_To do_.
Give the listing again exactly, omitting its images.
⁂
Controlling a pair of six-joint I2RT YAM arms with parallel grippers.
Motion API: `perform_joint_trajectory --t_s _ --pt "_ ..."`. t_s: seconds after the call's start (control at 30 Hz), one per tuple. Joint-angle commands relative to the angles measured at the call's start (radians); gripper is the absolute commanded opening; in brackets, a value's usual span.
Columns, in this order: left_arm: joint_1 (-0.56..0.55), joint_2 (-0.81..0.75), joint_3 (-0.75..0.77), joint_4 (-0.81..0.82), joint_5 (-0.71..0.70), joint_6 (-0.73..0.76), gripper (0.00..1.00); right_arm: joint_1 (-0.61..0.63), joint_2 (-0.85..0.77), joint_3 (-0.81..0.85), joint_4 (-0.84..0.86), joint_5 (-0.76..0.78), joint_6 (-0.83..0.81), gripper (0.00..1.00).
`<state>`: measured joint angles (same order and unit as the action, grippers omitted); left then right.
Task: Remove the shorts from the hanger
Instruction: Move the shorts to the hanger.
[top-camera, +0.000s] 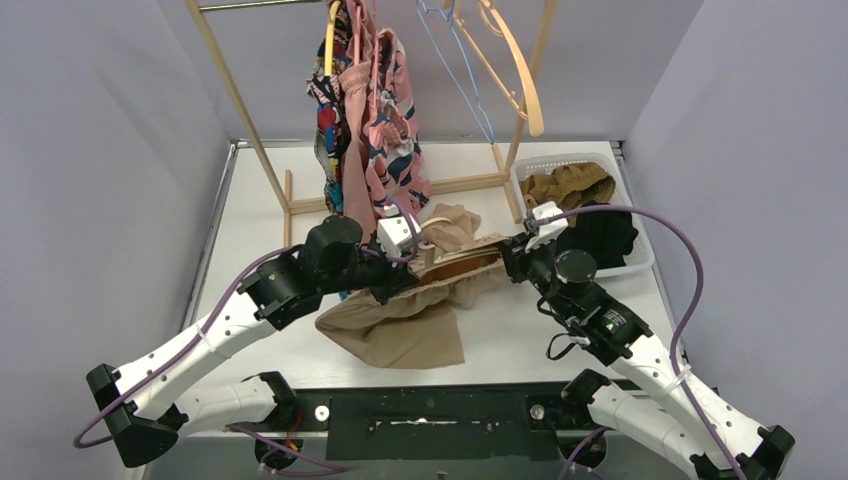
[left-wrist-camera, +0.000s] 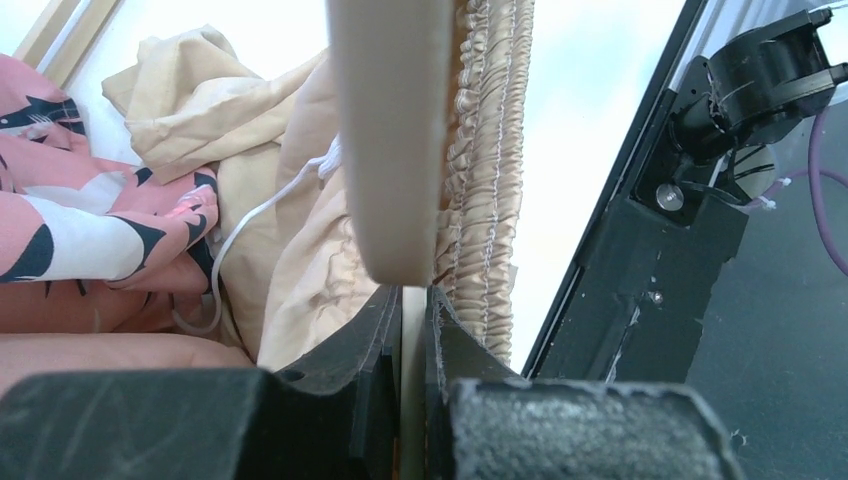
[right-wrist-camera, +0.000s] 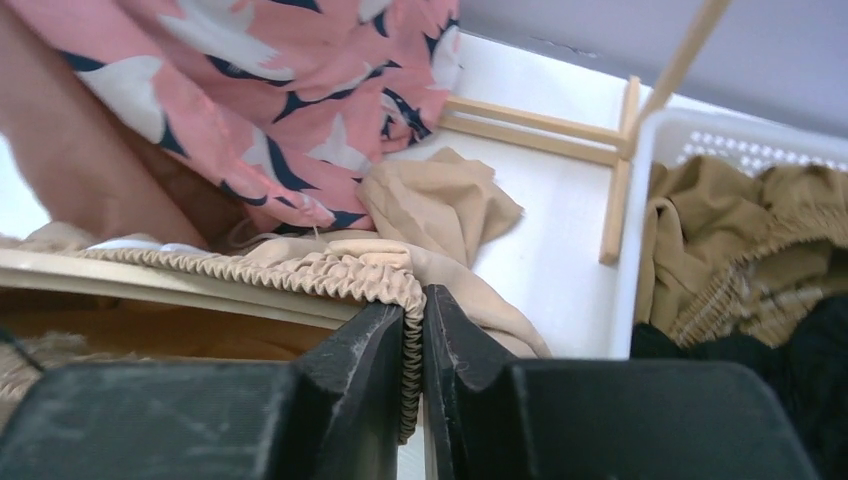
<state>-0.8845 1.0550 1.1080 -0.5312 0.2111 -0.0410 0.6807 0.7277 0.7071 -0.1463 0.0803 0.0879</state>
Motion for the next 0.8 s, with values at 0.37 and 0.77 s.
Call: perform_joint_trajectory --t_s 0.37,0.77 --pt "0.004 -0.181 -0.042 0.113 -0.146 -0.034 0.00 -0.302 0.070 0.003 -0.016 0.028 0.186 0.12" --pt "0.003 -0.160 -0.050 0.147 -0.179 -0.044 0.00 -0.356 0.061 -0.032 0.048 -0.175 0.150 0.21"
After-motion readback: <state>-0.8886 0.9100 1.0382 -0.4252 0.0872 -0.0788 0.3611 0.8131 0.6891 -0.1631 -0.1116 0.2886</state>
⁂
_Exercise response_.
Controlling a pair of six-joint I2RT YAM arms with parallel grippers.
Motion API: `perform_joint_trajectory --t_s _ --pt "_ ..."`. t_s: seconds after the call's start (control at 30 Hz), one per tuple. Joint-angle commands relative to the angles measured at the call's start (radians); gripper is the absolute commanded opening; in brackets, a value's usual span.
Columns, in this order: left_arm: joint_1 (-0.56..0.55), joint_2 (-0.81..0.75), joint_3 (-0.75..0.77), joint_4 (-0.81..0.82), joint_5 (-0.71..0.70), joint_6 (-0.73..0.76), gripper (0.00..1.00); right_arm: joint_1 (-0.61..0.63), joint_2 (-0.85..0.77), joint_3 (-0.81..0.85), joint_4 (-0.84..0.86), joint_5 (-0.76..0.78), joint_6 (-0.83..0.81), gripper (0.00..1.00).
`<state>`: measured joint angles (same order and unit as the action, grippers omitted); left then right.
Task: Remove the shorts from the hanger
Instruction: Move the shorts to the hanger.
[top-camera, +0.000s] 
[left-wrist-camera, +0.000s] 
[right-wrist-camera, +0.000s] 
<state>-0.8845 1.0550 1.1080 -0.5312 0.2111 -0.0410 0.6807 0.7277 0.7071 -0.1463 0.0803 0.0879</state>
Motion for the next 0.8 s, with values at 0.37 and 0.77 s.
Call: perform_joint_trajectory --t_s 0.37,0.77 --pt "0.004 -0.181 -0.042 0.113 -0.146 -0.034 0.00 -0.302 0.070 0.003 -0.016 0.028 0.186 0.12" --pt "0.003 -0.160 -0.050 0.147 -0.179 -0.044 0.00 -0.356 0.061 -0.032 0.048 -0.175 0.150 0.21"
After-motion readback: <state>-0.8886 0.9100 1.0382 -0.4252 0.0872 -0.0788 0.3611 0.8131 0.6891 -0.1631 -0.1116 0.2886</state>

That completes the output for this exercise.